▶ _WHAT NEEDS TO BE DONE_: Give back, word for word, the lines in the listing below from the one holding "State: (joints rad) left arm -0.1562" down to the one holding "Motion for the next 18", both ends included.

▶ _EXTRACTED MATERIAL_:

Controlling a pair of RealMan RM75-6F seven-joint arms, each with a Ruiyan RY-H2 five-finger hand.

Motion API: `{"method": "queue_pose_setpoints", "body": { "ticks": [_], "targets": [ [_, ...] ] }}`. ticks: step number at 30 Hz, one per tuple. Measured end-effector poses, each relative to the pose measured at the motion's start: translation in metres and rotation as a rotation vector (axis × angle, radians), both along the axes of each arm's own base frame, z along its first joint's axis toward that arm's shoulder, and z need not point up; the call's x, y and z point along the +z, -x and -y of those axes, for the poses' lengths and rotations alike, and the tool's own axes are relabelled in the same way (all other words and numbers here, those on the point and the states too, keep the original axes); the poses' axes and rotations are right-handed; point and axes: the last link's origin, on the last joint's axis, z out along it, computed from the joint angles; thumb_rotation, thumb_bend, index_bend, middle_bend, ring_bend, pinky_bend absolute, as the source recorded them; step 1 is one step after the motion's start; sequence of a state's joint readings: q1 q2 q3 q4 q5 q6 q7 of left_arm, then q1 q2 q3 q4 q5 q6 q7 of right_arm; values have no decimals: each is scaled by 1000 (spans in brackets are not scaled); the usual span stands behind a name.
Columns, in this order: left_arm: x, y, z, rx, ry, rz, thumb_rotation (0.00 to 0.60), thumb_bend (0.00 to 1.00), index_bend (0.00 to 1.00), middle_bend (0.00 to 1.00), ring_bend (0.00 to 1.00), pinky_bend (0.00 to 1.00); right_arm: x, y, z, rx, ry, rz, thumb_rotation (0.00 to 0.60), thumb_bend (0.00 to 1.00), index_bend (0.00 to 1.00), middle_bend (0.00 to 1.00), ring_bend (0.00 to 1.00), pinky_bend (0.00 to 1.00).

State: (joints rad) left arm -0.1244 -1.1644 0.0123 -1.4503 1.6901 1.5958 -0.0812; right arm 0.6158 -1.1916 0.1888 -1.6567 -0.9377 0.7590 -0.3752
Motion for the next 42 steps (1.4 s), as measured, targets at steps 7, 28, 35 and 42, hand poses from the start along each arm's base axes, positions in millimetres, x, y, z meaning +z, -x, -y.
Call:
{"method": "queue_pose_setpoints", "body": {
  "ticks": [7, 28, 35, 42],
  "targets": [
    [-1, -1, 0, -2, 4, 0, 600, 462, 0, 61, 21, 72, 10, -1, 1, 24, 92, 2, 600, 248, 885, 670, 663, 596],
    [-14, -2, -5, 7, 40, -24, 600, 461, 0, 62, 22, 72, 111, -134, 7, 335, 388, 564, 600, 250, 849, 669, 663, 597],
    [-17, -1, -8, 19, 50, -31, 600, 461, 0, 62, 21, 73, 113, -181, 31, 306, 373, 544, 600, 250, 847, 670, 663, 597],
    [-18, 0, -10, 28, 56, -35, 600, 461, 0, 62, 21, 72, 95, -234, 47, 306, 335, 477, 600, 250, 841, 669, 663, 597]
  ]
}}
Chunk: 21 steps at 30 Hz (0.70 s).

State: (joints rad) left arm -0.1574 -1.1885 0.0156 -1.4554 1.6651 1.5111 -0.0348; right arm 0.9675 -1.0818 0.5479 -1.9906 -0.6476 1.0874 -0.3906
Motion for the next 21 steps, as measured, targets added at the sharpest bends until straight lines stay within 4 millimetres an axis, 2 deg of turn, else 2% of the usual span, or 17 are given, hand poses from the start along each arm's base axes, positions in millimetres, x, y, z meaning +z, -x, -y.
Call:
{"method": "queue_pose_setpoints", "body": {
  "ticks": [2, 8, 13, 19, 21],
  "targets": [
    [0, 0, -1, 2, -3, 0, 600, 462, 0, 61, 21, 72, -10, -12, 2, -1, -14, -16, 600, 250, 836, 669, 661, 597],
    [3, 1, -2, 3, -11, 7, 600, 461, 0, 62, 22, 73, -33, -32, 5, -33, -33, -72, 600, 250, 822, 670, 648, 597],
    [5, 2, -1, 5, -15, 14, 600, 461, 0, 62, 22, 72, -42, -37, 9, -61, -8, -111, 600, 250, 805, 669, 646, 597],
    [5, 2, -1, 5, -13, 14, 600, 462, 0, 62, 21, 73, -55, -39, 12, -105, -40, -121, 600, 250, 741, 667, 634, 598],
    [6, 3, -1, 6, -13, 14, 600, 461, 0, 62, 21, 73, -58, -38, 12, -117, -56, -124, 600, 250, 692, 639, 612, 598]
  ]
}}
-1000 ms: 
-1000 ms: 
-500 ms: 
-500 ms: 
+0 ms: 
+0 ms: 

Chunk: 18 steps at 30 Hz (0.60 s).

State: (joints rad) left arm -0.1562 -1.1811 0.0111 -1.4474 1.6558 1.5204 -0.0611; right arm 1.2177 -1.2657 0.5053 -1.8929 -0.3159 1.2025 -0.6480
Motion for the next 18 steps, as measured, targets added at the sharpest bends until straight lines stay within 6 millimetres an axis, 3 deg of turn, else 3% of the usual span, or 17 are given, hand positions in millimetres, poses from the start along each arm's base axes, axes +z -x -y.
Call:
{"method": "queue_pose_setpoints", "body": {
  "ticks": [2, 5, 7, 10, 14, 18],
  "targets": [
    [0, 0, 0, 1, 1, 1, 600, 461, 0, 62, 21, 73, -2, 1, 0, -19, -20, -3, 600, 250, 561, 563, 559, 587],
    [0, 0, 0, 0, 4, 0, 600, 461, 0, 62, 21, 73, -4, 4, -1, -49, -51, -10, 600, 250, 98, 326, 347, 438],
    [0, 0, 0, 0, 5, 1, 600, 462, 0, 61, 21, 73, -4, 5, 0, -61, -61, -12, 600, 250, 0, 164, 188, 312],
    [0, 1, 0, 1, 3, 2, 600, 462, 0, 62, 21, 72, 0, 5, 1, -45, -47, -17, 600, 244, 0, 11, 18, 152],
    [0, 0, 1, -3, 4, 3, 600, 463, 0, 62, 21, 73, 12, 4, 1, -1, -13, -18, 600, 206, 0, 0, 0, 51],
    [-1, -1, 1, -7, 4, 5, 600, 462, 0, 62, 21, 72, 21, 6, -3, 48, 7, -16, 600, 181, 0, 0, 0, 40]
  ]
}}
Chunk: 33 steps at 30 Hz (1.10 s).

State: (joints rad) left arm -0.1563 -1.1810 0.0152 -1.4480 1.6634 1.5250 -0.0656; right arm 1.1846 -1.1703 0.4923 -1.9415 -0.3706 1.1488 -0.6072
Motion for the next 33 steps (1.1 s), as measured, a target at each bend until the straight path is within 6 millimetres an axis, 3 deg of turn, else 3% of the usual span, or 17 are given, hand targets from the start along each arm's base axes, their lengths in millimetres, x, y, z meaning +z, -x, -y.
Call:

▶ _ANSWER SECTION_:
State: (joints rad) left arm -0.1562 -1.1811 0.0111 -1.4474 1.6558 1.5204 -0.0611; right arm 1.2177 -1.2657 0.5053 -1.8929 -0.3159 1.2025 -0.6480
Motion for the next 18 steps, as measured, targets added at the sharpest bends until straight lines stay within 6 millimetres an axis, 3 deg of turn, else 3% of the usual span, or 17 are given, hand positions in millimetres, poses from the start along each arm's base axes, axes +z -x -y.

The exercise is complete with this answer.